That being said, maybe there is no way to escape from the fretting adversarial instances, especially when they are produced by exploiting weaknesses of a target model with a gradient guided probing. This is a analytic way of searching for a misleading input for that model with an (almost) guaranteed certainty. Therefore in one way or another, we find an perturbed input deceiving any model.

Due to that observation, I believe that adversarial instances can be resolved by multiple models backing each other. In essence, this is the motivation of this work.

Proposed Work

In this work, I like to share my observations focusing on strength of the ensembles against adversarial instances. This is just a toy example with so much short-comings but I hope it’ll give the idea with some emiprical evidences.

As a summary, this is what we do here;

  • Train a baseline MNIST ConvNet.
  • Create adversarial instances on this model by using cleverhans and save.
  • Measure the baseline model performance on adversarial.
  • Train the same ConvNet architecture including adversarial instances and measure its performance.
  • Train an ensemble of 10 models of the same ConvNet architecture and measure ensemble performance and support the backing argument stated above.

My code full code can be seen on github and I here only share the results and observations. You need cleverhans, Tensorflow and Keras for adversarial generation and you need PyTorch for ensemble training. (Sorry for verbosity of libraries but I like to try PyTorch as well after yeras of tears with Lua).

One problem of the proposed experiment is that we do not recreate adversarial instances for each model and we use a previously created one. Anyways, I believe the empirical values verifies my assumption even in this setting.  In addition,  I plan to do more extensive study as a future work.

Create adversarial instances.

I start by training a simple ConvNet architecture on MNIST dataset by using legitimate train and test set splits. This network gives 0.98 test set accuracy after 5 epochs.

For creating adversarial instances, I use fast gradient sign method which perturbs images using the derivative of the model outputs wrt the input values.  You can see a bunch of adversarial samples below.
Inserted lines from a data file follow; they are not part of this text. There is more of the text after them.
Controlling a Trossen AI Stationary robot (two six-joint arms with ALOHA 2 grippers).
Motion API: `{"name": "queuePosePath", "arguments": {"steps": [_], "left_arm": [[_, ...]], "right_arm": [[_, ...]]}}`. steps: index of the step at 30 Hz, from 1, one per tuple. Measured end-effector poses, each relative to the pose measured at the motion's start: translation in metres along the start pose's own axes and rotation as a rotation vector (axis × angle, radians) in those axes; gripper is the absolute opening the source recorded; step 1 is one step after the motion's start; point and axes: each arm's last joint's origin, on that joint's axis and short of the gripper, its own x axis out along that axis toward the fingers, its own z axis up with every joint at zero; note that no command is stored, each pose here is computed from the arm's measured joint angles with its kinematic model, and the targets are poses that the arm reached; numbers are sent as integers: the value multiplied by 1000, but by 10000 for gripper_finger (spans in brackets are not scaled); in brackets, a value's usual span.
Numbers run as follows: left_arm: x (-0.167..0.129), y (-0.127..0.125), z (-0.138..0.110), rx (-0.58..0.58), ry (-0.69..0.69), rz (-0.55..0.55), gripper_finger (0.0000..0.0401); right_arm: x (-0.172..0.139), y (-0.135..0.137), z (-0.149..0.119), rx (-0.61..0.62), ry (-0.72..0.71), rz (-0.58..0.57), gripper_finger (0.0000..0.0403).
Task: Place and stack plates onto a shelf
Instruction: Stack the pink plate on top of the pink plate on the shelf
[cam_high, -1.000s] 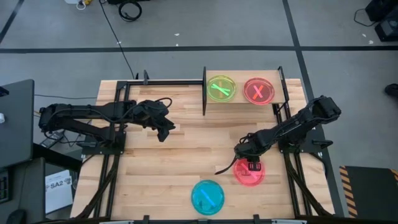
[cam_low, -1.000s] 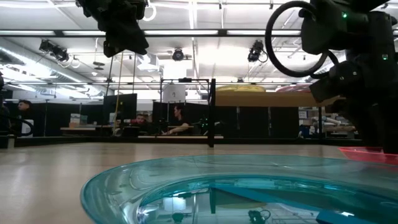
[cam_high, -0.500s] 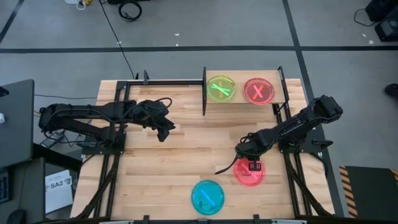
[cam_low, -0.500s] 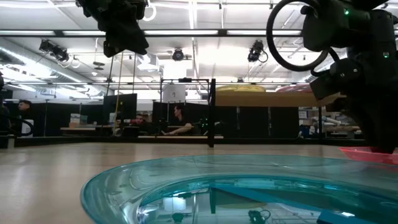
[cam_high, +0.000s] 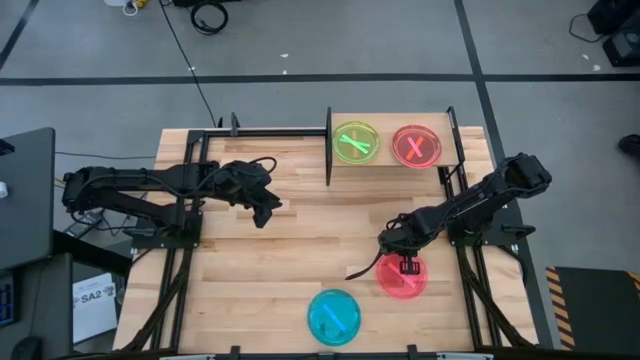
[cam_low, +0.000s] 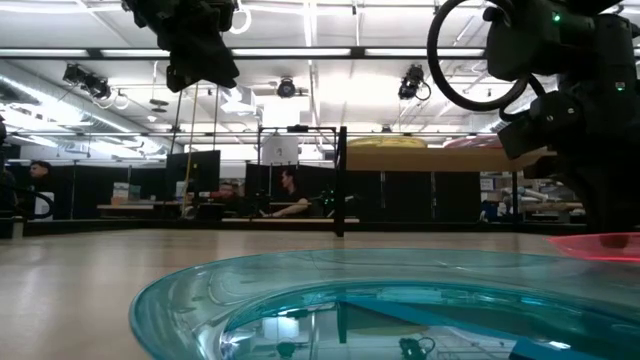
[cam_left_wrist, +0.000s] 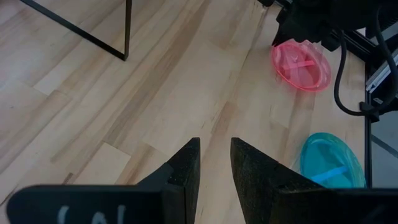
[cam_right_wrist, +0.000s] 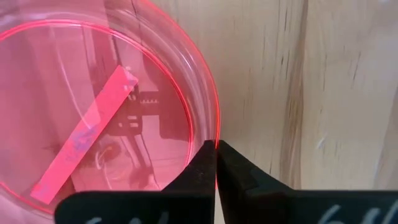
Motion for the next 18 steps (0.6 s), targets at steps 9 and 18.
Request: {"name": "queuePosePath", "arguments": {"steps": [9, 18], "left_arm": [[0, 1, 1, 1, -25, 44, 96], [0, 2, 1, 0, -34, 57, 96]], "right_arm": [[-2, 1, 0, 9, 43, 76, 8], [-28, 0, 12, 36, 83, 51, 7]]}}
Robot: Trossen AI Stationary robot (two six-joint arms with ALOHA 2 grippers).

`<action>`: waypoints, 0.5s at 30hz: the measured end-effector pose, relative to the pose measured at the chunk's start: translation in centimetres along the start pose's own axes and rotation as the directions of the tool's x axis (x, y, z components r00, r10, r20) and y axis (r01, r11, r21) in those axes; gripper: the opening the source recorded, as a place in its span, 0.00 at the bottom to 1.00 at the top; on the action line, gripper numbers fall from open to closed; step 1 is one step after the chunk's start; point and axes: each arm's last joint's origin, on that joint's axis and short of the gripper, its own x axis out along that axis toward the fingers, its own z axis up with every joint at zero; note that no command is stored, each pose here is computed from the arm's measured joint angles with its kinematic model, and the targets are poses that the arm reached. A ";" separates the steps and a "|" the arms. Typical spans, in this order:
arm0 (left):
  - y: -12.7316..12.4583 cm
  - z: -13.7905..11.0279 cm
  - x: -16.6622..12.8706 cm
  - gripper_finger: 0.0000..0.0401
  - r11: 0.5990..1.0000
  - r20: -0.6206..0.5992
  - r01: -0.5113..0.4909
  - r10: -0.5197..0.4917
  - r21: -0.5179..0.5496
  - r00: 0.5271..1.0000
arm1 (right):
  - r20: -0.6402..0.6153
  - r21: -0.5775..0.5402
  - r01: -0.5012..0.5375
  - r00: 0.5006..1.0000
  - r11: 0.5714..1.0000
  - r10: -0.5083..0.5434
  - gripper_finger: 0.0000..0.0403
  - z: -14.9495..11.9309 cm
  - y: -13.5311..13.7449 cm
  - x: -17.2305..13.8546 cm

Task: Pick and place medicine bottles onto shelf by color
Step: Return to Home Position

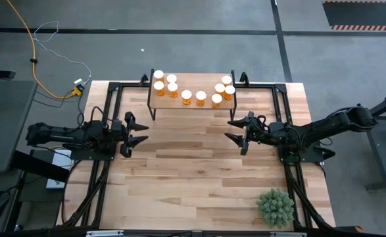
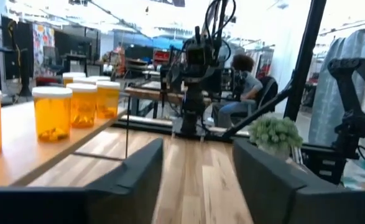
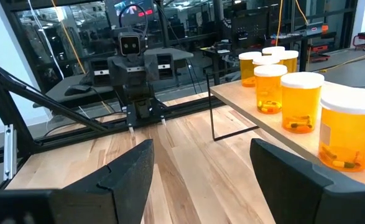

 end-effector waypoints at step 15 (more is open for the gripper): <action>0.0 -0.7 -0.1 0.01 1.000 -0.079 0.025 -0.024 0.008 0.997 | 0.000 0.081 0.000 1.000 0.997 0.000 0.64 0.0 0.0 0.0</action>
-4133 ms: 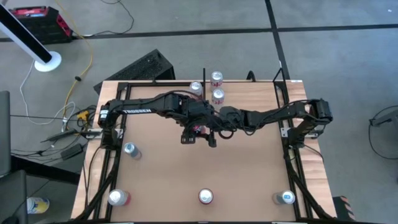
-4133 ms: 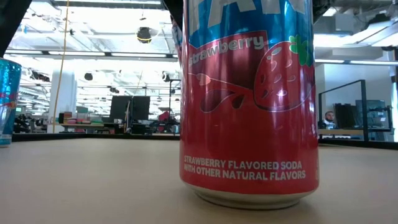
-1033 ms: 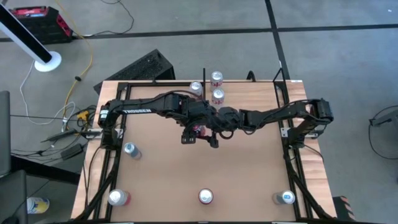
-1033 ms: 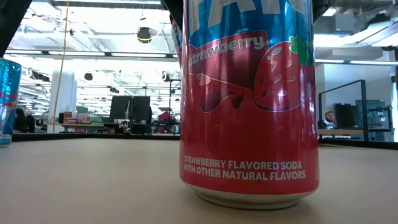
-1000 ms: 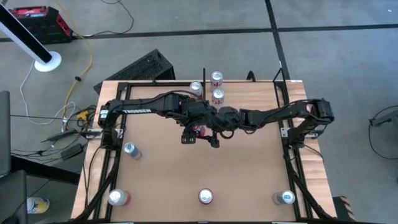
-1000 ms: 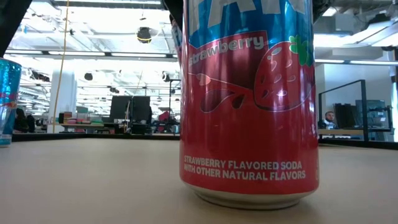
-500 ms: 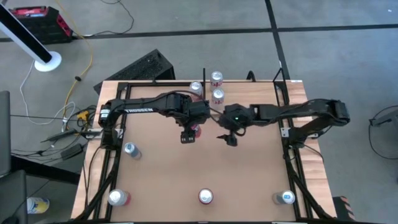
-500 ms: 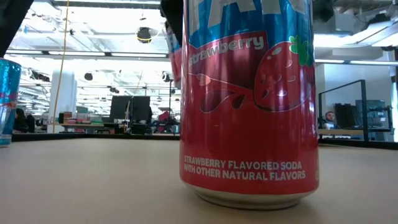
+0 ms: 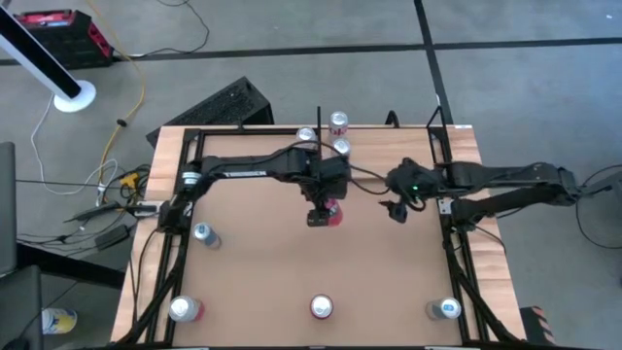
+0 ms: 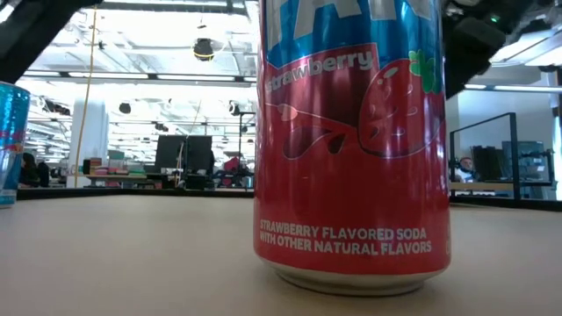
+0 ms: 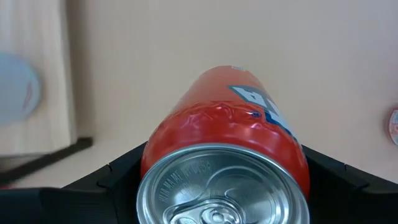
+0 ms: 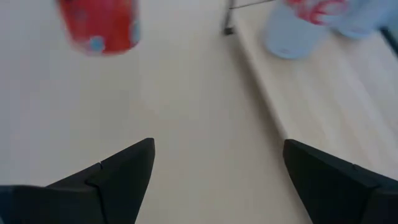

The same network suffers on adversarial instances (as above) created on the legitimate test set. It gives 0.09 accuracy which is worse then random guess.

Plot adversarial instances.

Then I like to see the representational power of the trained model on both the normal and the adversarial instances. I do this by using well-known dimension reduction technique T-SNE. I first compute the last hidden layer representation of the network per instance and use these values as an input to T-SNE which aims to project data onto 2-D space. Here is the final projection for the both types of data.

Projection of normal test set.
Projection of adversarial instances.
Projection of both adversarial and normal test instances.

 

These projections clearly show that adversarial instances are just a random data points to the trained model and they are receding from the real data points creating what we call low probability regions for the trained model. I also trained the same model architecture by dynamically creating adversarial instances in train time then test its value on the adversarials created previously. This new model yields 0.98 on normal test set, 0.91 on previously created adversarial test set and 0.71 on its own dynamically created adversarial.

Above results show that including adversarial instances strengthen the model. However,  this is conforming to the low probability region argument. By providing adversarial, we let the model to discover low probability regions of adversarial instances. Beside, this is not applicable to large scale problems like ImageNet since you cannot afford to augment your millions of images per iteration. Therefore,  by assuming it works, ensembling is more viable alternative as already a common method to increase overall prediction performance.

Ensemble Training

In this part, I train multiple models in different ensemble settings. First, I train N different models with the same whole train data. Then, I bootstrap as I train N different models by randomly sampling data from the normal train set. I also observe the affect of N.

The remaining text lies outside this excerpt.